*WORK REQUIRED*: Only a number is required: how many lines of the material contain the string "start".

*DATASET EXCERPT*:
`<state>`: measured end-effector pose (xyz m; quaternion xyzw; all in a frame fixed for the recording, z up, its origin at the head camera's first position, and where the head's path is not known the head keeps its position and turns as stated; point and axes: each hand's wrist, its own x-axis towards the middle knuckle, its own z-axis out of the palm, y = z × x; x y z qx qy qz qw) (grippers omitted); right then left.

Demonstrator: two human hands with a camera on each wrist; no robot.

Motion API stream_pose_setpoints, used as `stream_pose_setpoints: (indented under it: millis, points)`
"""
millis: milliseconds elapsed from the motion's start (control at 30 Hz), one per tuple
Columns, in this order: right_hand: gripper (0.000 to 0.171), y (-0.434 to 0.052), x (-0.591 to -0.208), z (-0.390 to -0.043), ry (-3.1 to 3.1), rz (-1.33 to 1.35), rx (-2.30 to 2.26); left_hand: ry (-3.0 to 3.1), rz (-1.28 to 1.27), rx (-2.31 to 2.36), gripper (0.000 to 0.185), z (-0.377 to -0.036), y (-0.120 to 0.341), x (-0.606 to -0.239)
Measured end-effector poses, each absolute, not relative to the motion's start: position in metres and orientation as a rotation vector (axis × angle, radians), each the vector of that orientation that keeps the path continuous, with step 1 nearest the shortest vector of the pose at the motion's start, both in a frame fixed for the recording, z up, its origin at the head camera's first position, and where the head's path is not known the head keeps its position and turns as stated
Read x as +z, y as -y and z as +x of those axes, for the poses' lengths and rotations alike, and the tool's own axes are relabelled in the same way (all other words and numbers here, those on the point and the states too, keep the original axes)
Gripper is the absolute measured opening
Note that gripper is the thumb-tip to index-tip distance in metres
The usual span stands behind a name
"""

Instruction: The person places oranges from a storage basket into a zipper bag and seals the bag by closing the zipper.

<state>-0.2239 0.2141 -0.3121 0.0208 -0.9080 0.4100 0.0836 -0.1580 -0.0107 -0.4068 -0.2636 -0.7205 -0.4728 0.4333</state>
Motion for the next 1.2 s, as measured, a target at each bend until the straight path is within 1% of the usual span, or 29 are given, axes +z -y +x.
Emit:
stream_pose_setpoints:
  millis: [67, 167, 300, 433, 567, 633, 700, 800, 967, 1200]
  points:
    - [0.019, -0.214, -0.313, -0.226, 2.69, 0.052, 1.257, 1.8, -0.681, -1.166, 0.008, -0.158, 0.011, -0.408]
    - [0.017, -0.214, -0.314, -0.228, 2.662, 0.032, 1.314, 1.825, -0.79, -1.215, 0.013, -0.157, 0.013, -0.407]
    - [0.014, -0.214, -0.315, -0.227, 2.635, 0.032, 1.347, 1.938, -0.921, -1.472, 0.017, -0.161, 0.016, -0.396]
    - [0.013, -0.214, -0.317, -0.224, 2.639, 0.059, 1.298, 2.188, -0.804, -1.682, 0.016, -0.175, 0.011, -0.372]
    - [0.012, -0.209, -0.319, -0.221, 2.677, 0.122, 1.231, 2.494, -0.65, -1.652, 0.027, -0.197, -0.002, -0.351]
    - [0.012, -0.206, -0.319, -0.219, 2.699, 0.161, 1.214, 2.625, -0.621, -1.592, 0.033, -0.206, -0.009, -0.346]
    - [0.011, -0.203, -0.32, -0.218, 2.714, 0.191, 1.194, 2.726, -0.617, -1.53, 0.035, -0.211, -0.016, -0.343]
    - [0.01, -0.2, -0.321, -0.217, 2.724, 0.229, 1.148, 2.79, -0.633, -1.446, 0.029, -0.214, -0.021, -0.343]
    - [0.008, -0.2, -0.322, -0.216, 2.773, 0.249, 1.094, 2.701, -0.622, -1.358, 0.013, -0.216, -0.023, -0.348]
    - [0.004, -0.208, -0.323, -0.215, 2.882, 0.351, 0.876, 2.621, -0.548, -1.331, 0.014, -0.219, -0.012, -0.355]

*THE ANSWER*: 2